Mélanie Geelkens

La sacrée paire de Mélanie Geelkens | Pourquoi les femmes à chat font pitié… contrairement aux hommes

Mélanie Geelkens Journaliste, responsable éditoriale du Vif.be

Un chat, une fille: pitié au rendez-vous. Alors que l’homme à chat, lui, est socialement valorisé, au point de déverser ses selfies poilus sur les réseaux sociaux et les applications de rencontre. Deux chats, deux mesures !

Dislike si tu:

– tartines avec un couteau

– te lèves après 9 heures max le week-end

– es de gauche

– es team chat

– t’endors devant la télé

– n’aimes pas faire à manger

– as un enfant

– n’as pas confiance en toi

– mets ton Insta en bio

– fumes.»

En voilà une belle liste de courses, dans ces grands supermarchés de l’amour que sont les applications de rencontre! L’un des matchs de cet acheteur exigeant a envoyé quelques captures d’écran de leur conversation naissante au (très drôle) compte Instagram «Tinder et ses pépites». Ainsi donc, «les chats, c’est rédhibitoires [sic]. Comme les mélenchonistes», écrit-il. «A priori, on n’est pas compatible.» Quel dommage: la jeune fille a assurément loupé un beau spécimen.

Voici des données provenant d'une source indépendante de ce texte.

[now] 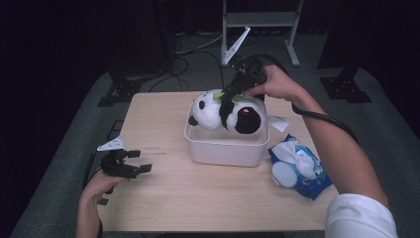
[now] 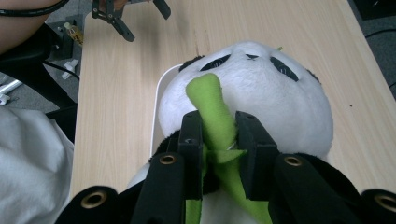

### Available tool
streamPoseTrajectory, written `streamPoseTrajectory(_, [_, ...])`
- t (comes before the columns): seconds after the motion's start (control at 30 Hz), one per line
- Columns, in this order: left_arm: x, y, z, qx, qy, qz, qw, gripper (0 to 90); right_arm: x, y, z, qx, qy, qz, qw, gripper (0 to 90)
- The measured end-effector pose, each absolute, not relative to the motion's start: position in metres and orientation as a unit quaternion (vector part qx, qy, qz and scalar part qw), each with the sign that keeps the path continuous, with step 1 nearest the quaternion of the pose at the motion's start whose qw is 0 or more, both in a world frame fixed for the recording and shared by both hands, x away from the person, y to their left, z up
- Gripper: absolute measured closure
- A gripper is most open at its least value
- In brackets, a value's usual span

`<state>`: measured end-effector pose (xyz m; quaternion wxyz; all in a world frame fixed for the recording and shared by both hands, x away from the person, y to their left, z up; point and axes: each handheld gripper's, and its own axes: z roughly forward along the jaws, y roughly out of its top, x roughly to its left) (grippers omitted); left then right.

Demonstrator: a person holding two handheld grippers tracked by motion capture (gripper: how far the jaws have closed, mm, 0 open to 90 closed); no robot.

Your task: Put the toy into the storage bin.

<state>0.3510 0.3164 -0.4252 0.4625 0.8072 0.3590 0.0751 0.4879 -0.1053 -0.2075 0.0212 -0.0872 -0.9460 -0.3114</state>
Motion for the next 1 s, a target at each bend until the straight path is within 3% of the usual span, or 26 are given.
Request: streamPoseTrajectory(1.0, [0.351, 0.315, -0.426, 0.809, 0.357, 0.075, 0.460, 8.4, 0.493, -0.094, -0.284, -0.089, -0.944, -0.310, 0.072, 72.4])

Mais pourquoi tant de haine – ou à tout le moins de mépris – envers les détentrices de félins domestiques? Sans doute par crainte, «derrière la figure fameuse de la “célibataire à chat”, laissée-pour-compte censée être un objet de pitié et de dérision, [de distinguer] l’ombre de la redoutable sorcière d’autrefois, flanquée de son “familier” diabolique», comme l’écrit l’essayiste Mona Chollet dans Sorcières (éditions Zones, 2018), rappelant que ces «créatures» étaient régulièrement brûlées avec leur animal de compagnie, faisant ainsi naître ce cliché de la «vieille fille à chat». Peut-être celle-ci effraie-t-elle, au fond, parce qu’elle «[privilégie] son indépendance à l’espoir d’affection, [sans] se soucier de l’avis de ses “maîtres”», comme le suggère Marie Kock dans son essai Vieille fille (La Découverte, 2022).

Côté masculin, posséder un matou serait synonyme d’une virilité mâtinée de sensibilité.

La pitié réservée aux femmes célibataires – qui plus est cohabitant avec une ou plusieurs boules de poils – dissimule-t-elle une «tentative de conjurer la menace qu’elles représentent» (dixit Mona Chollet)? La question se pose d’autant plus depuis l’émergence de… l’homme à chat, dont les selfies peuplent désormais massivement réseaux sociaux et applications de rencontre, comme l’a récemment souligné une chronique du Monde, postulant que cette figure serait aujourd’hui synonyme d’un «nouvel idéal masculin». A savoir construite «autour de l’attention et du soin», y affirme le sociologue François de Singly, qui ajoute que le modèle du propriétaire canin, longtemps valorisé, serait désormais trop assimilé à l’affirmation d’une autorité malaisante.

Donc, côté masculin, posséder un matou (et photographiquement l’afficher au monde) serait synonyme d’une virilité mâtinée de sensibilité. De mec capable d’assumer des responsabilités (remplir un bol de croquettes, remplacer une litière, autant d’épuisantes tâches) tout en affichant son émotivité, ayant fait fi des stéréotypes de genre. Point du tout d’échec d’une vie sentimentale. «La fille à chat est perçue comme seule et déprimée, alors que l’homme à chat est perçu comme attendrissant et sexy. Sur Tinder, beaucoup d’hommes posent avec leur chat, comme pour montrer qu’ils ne sont pas des prédateurs et qu’ils rejettent les codes de la masculinité toxique», considère, dans Le Monde, la journaliste Nadia Daam, autrice de Comment ne pas devenir une fille à chat. L’art d’être célibataire sans sentir la croquette (Fayard, 2020).

Fort bien, toute déconstruction est bonne à prendre. Mais ce serait encore mieux si la détention d’un minet cessait d’être injustement assimilée à une féminité toxique. Sur ce, Didsy! Vernon! La pâtée est servie!